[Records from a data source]
BEGIN
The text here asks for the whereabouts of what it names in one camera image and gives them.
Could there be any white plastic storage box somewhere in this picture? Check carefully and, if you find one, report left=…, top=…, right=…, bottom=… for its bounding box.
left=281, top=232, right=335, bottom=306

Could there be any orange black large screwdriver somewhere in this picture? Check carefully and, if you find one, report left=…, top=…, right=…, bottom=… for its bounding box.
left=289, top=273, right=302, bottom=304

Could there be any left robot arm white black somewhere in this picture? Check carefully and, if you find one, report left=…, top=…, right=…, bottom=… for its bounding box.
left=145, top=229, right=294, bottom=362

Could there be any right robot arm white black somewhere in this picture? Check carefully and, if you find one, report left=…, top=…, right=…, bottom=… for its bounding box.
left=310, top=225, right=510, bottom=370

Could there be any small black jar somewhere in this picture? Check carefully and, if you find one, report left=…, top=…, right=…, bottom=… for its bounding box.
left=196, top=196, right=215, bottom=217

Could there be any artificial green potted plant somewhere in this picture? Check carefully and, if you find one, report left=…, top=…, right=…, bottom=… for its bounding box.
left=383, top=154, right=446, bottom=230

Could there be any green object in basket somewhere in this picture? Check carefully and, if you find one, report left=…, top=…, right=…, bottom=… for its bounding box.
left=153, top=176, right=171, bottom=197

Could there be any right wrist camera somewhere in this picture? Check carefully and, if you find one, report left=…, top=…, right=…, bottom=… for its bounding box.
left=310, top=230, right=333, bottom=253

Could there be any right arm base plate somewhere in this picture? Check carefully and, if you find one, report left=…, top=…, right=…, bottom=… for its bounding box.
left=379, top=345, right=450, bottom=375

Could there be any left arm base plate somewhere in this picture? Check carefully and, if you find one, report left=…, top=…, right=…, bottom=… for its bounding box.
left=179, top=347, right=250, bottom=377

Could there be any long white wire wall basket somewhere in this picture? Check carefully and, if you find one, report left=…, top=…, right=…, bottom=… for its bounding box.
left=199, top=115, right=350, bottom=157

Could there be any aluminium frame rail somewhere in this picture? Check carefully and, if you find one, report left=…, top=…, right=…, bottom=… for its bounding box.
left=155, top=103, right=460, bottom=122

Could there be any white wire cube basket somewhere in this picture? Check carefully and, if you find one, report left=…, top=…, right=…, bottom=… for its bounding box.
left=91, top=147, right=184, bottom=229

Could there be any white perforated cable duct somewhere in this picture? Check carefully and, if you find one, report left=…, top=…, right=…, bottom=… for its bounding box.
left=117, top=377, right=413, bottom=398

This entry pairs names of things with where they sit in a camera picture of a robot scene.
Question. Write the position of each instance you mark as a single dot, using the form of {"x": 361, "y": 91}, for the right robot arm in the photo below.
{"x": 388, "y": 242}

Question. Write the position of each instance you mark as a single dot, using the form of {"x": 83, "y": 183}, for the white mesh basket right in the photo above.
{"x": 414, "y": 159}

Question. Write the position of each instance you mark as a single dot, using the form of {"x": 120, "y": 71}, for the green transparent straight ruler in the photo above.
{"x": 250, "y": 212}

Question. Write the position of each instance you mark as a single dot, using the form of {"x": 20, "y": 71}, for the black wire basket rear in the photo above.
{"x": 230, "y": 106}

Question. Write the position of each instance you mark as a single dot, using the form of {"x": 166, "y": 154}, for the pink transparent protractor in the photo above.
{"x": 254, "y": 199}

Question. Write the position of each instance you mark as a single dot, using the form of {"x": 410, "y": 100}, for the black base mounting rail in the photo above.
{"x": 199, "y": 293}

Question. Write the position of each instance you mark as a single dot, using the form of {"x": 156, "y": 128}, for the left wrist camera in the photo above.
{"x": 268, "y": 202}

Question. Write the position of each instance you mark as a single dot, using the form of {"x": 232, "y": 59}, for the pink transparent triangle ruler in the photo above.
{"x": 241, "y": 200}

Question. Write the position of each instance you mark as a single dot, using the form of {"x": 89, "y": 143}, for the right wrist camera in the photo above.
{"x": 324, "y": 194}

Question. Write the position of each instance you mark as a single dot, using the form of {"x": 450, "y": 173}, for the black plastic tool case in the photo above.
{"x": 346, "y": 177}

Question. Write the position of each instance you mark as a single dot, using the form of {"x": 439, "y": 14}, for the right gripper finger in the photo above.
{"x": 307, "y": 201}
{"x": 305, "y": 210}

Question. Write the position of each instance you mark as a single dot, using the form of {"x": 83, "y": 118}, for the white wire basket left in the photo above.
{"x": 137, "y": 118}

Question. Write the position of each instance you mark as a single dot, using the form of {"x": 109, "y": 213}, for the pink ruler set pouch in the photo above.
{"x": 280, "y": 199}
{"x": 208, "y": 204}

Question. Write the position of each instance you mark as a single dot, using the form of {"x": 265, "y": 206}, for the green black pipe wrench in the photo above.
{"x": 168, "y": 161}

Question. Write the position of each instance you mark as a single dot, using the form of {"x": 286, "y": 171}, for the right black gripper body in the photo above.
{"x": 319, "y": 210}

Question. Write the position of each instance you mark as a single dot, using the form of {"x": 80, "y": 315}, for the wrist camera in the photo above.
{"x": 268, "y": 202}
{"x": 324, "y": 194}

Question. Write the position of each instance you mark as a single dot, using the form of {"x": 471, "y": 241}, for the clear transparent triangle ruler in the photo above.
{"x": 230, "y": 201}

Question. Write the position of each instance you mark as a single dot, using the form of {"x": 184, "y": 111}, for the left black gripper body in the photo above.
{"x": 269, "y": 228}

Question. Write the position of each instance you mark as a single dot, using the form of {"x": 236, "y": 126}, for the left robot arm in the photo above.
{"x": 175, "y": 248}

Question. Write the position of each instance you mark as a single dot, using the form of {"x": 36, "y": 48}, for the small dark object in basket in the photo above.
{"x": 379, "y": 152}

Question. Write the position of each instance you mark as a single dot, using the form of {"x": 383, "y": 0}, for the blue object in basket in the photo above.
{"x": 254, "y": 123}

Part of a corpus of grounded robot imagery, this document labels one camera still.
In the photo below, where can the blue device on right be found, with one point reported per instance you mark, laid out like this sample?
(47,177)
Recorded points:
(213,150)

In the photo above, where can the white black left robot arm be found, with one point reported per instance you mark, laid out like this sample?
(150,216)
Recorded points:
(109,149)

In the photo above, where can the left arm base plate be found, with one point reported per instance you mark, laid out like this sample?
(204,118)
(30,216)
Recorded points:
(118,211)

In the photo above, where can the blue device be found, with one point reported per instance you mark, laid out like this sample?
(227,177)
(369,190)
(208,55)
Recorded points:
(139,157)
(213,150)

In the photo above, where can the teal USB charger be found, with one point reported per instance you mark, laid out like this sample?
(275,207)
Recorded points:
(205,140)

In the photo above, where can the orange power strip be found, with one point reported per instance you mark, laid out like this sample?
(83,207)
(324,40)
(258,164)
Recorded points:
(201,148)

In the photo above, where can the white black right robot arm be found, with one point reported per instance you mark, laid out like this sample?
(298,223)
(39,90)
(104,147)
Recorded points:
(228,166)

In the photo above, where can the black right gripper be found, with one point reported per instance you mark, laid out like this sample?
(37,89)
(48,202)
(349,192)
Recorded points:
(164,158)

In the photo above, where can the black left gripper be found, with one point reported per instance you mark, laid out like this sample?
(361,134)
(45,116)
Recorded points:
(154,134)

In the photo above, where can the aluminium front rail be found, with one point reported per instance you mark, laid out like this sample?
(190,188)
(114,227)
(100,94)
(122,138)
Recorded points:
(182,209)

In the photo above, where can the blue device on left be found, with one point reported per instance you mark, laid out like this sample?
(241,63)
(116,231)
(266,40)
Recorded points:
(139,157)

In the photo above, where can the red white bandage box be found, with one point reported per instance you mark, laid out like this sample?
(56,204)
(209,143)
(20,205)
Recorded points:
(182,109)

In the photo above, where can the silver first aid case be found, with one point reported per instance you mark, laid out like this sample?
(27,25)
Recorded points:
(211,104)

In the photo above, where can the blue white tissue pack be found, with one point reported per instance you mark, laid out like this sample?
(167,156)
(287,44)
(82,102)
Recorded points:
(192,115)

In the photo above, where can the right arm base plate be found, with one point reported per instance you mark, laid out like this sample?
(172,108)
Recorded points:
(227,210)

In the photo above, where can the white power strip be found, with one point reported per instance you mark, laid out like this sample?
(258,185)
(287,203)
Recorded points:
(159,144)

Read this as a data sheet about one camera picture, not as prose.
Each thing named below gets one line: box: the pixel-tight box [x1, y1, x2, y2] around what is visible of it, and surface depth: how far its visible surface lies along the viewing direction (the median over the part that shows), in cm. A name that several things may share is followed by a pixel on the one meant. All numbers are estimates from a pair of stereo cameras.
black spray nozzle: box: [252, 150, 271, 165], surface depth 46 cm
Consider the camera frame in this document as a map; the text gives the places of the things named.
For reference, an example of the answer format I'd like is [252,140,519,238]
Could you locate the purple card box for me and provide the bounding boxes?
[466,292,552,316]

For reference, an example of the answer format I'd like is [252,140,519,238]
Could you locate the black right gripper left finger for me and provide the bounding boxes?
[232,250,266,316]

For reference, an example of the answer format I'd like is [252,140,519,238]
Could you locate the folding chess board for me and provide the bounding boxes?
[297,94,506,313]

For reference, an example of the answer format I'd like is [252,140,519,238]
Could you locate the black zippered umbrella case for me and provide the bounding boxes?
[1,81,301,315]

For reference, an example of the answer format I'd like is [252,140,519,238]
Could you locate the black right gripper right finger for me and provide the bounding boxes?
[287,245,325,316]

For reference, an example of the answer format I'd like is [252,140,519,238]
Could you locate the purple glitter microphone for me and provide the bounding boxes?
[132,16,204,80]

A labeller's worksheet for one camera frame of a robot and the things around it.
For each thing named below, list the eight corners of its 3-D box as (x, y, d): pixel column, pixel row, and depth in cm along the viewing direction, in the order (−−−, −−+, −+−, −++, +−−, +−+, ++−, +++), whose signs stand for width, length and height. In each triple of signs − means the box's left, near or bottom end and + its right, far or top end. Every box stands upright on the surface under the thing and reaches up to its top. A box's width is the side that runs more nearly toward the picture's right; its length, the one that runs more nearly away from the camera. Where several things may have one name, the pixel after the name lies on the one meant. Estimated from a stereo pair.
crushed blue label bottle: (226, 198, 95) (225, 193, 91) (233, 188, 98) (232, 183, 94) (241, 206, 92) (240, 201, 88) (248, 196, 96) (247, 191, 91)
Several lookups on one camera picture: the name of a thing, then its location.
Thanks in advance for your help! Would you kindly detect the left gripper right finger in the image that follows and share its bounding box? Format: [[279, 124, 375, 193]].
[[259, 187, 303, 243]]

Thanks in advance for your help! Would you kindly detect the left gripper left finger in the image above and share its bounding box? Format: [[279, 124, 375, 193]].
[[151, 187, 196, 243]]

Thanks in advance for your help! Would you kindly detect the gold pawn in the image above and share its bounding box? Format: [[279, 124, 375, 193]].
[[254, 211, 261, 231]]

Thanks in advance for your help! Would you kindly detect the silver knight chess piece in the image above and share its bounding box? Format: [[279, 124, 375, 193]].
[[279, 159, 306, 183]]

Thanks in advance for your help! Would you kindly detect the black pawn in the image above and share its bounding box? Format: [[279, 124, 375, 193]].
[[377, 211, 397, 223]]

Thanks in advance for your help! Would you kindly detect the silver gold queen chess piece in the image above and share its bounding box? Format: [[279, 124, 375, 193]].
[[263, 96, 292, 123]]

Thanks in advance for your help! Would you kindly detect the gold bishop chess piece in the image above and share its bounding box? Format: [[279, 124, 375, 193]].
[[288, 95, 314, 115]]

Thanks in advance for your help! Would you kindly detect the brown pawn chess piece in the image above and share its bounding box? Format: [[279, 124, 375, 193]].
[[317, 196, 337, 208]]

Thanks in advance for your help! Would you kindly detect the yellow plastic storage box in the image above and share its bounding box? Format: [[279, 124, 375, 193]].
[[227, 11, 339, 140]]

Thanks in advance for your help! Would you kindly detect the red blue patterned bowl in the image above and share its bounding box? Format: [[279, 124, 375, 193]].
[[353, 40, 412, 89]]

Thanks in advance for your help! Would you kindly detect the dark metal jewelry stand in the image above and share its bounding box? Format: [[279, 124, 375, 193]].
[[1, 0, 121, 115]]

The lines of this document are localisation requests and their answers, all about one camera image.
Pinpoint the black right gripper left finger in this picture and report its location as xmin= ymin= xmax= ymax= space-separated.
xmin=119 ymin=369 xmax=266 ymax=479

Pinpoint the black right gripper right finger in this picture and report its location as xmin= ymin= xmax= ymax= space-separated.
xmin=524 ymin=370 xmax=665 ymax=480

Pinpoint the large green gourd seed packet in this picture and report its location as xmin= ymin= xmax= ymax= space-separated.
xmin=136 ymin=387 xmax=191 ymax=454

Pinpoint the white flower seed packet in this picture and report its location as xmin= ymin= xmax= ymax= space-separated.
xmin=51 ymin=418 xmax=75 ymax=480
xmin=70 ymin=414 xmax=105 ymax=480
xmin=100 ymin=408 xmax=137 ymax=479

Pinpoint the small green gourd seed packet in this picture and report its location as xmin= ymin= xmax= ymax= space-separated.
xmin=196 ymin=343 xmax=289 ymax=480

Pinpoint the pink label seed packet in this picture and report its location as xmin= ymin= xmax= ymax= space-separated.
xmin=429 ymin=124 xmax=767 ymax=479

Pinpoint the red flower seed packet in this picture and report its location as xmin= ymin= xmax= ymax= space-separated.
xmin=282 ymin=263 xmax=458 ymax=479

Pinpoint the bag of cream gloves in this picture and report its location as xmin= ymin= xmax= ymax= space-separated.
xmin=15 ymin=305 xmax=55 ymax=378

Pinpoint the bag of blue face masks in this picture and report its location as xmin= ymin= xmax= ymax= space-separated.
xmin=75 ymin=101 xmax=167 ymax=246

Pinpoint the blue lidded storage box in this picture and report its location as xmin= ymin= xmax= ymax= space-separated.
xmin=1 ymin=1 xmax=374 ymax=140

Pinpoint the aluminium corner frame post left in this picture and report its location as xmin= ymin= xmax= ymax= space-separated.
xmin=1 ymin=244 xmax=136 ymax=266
END
Would you please repeat exactly the lines above, starting at the line with "In the photo above, where can the red" and stopping at the line with "Read this as", both included?

◆ **Solution to this exercise**:
In the photo above, where can the red white bandage box be found, with one point reported per instance you mark, laid out like this sample?
(56,204)
(209,143)
(20,205)
Recorded points:
(182,109)

In the photo above, where can the silver first aid case be found, with one point reported per instance you mark, laid out like this sample?
(27,25)
Recorded points:
(211,104)

In the photo above, where can the blue white tissue pack be found, with one point reported per instance you mark, laid out like this sample?
(167,156)
(287,44)
(82,102)
Recorded points:
(192,115)

In the photo above, where can the right arm base plate be found, with one point reported per instance you mark, laid out like this sample?
(172,108)
Recorded points:
(227,210)

In the photo above, where can the white power strip be found, with one point reported per instance you mark, laid out like this sample?
(258,185)
(287,203)
Recorded points:
(159,144)

Read this as a data sheet about one camera picture, not as prose.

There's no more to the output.